Every line of the material has to be retyped exactly.
*** Block opens ***
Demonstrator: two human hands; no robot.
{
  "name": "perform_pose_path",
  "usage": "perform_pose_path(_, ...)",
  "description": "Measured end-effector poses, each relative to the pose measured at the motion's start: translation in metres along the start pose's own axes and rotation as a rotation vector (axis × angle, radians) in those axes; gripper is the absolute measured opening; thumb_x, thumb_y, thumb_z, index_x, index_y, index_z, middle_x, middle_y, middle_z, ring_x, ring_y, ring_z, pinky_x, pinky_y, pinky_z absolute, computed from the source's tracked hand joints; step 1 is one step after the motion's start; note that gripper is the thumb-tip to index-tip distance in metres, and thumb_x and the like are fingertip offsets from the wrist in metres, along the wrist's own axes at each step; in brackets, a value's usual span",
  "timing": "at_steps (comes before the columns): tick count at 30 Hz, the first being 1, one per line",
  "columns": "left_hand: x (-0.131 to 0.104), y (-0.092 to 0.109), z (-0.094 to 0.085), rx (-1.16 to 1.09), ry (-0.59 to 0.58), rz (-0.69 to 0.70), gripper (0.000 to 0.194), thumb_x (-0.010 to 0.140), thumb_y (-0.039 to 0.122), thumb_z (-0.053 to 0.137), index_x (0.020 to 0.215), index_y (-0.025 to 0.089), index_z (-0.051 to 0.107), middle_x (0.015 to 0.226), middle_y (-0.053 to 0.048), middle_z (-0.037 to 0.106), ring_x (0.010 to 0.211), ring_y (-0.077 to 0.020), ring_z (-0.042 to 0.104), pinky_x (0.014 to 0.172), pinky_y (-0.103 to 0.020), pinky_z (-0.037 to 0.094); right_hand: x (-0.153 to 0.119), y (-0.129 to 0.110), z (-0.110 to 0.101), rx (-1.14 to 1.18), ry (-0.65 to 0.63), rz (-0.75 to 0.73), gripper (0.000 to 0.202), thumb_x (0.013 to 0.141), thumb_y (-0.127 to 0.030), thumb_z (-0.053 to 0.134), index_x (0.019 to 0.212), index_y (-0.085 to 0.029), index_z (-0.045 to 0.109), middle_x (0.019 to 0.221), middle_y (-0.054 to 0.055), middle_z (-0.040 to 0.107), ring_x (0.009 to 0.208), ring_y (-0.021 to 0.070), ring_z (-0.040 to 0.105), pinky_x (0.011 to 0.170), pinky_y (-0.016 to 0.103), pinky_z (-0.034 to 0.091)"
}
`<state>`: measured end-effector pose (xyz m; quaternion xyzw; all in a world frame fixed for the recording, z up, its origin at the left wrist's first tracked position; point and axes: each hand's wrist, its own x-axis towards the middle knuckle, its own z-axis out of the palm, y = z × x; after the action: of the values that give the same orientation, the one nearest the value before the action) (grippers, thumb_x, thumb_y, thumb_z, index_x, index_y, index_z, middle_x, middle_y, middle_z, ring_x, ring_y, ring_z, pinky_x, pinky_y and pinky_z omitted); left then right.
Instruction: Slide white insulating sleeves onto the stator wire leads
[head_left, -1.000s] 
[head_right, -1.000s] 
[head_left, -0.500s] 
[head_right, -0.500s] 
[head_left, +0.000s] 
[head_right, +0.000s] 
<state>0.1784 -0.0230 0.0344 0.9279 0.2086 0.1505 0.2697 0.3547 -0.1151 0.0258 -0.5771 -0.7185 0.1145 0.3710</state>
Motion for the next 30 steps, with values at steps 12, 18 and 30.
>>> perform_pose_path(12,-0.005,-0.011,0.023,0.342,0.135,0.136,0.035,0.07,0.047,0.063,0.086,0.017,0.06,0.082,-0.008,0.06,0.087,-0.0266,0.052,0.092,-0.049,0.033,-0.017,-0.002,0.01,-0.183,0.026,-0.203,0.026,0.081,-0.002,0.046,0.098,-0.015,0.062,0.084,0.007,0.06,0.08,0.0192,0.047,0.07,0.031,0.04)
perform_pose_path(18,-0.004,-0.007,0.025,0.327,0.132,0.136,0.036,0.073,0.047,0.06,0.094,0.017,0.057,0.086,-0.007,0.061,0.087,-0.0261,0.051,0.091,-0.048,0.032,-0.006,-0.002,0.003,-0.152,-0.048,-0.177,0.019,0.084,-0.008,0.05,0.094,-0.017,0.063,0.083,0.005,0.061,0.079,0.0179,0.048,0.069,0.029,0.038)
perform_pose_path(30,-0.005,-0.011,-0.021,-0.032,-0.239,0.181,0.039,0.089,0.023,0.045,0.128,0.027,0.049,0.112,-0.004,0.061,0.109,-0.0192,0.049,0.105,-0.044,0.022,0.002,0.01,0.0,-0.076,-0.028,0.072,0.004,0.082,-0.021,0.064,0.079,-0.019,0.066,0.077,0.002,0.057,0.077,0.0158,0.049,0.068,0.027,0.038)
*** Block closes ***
§ **SOLUTION TO THIS PROBLEM**
Demonstrator: two human hands; no robot.
{
  "name": "perform_pose_path",
  "usage": "perform_pose_path(_, ...)",
  "description": "Measured end-effector poses, each relative to the pose measured at the motion's start: translation in metres along the start pose's own axes and rotation as a rotation vector (axis × angle, radians) in those axes; gripper is the absolute measured opening; thumb_x, thumb_y, thumb_z, index_x, index_y, index_z, middle_x, middle_y, middle_z, ring_x, ring_y, ring_z, pinky_x, pinky_y, pinky_z absolute, computed from the source's tracked hand joints; step 1 is one step after the motion's start; note that gripper is the thumb-tip to index-tip distance in metres, and thumb_x and the like are fingertip offsets from the wrist in metres, along the wrist's own axes at each step; in brackets, a value's usual span",
  "timing": "at_steps (comes before the columns): tick count at 30 Hz, the first being 1, one per line",
  "columns": "left_hand: x (-0.131 to 0.104), y (-0.092 to 0.109), z (-0.094 to 0.085), rx (-1.16 to 1.09), ry (-0.59 to 0.58), rz (-0.69 to 0.70), gripper (0.000 to 0.194), thumb_x (-0.010 to 0.140), thumb_y (-0.039 to 0.122), thumb_z (-0.053 to 0.137), index_x (0.020 to 0.215), index_y (-0.025 to 0.089), index_z (-0.051 to 0.107), middle_x (0.015 to 0.226), middle_y (-0.053 to 0.048), middle_z (-0.037 to 0.106), ring_x (0.010 to 0.211), ring_y (-0.077 to 0.020), ring_z (-0.042 to 0.104), pinky_x (0.014 to 0.172), pinky_y (-0.103 to 0.020), pinky_z (-0.037 to 0.094); right_hand: x (-0.153 to 0.119), y (-0.129 to 0.110), z (-0.110 to 0.101), rx (-1.14 to 1.18), ry (-0.65 to 0.63), rz (-0.75 to 0.73), gripper (0.000 to 0.202), thumb_x (0.013 to 0.141), thumb_y (-0.127 to 0.030), thumb_z (-0.053 to 0.134), index_x (0.019 to 0.212), index_y (-0.085 to 0.029), index_z (-0.045 to 0.109), middle_x (0.019 to 0.221), middle_y (-0.054 to 0.055), middle_z (-0.040 to 0.107), ring_x (0.009 to 0.208), ring_y (-0.021 to 0.070), ring_z (-0.040 to 0.105), pinky_x (0.011 to 0.170), pinky_y (-0.016 to 0.103), pinky_z (-0.034 to 0.091)"
}
`<state>`: measured end-effector pose (xyz m; quaternion xyzw; all in a world frame fixed for the recording, z up, its origin at the left wrist's first tracked position; point and axes: each hand's wrist, its own x-axis towards the middle knuckle, its own z-axis out of the palm, y = z × x; after the action: of the values that give the same orientation, the one nearest the value before the action) (grippers, thumb_x, thumb_y, thumb_z, index_x, index_y, index_z, middle_x, middle_y, middle_z, ring_x, ring_y, ring_z, pinky_x, pinky_y and pinky_z omitted); left then right.
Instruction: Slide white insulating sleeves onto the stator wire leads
[head_left, -1.000s] 
[head_right, -1.000s] 
[head_left, -0.500s] 
[head_right, -0.500s] 
[head_left, +0.000s] 
[head_right, +0.000s] 
<state>0.1784 -0.0230 0.0344 0.9279 0.2086 0.1505 0.2697 0.3547 -0.1151 0.0258 -0.5771 -0.7185 0.1145 0.3710</state>
Motion for the next 30 steps, with values at steps 12, 18 and 30.
>>> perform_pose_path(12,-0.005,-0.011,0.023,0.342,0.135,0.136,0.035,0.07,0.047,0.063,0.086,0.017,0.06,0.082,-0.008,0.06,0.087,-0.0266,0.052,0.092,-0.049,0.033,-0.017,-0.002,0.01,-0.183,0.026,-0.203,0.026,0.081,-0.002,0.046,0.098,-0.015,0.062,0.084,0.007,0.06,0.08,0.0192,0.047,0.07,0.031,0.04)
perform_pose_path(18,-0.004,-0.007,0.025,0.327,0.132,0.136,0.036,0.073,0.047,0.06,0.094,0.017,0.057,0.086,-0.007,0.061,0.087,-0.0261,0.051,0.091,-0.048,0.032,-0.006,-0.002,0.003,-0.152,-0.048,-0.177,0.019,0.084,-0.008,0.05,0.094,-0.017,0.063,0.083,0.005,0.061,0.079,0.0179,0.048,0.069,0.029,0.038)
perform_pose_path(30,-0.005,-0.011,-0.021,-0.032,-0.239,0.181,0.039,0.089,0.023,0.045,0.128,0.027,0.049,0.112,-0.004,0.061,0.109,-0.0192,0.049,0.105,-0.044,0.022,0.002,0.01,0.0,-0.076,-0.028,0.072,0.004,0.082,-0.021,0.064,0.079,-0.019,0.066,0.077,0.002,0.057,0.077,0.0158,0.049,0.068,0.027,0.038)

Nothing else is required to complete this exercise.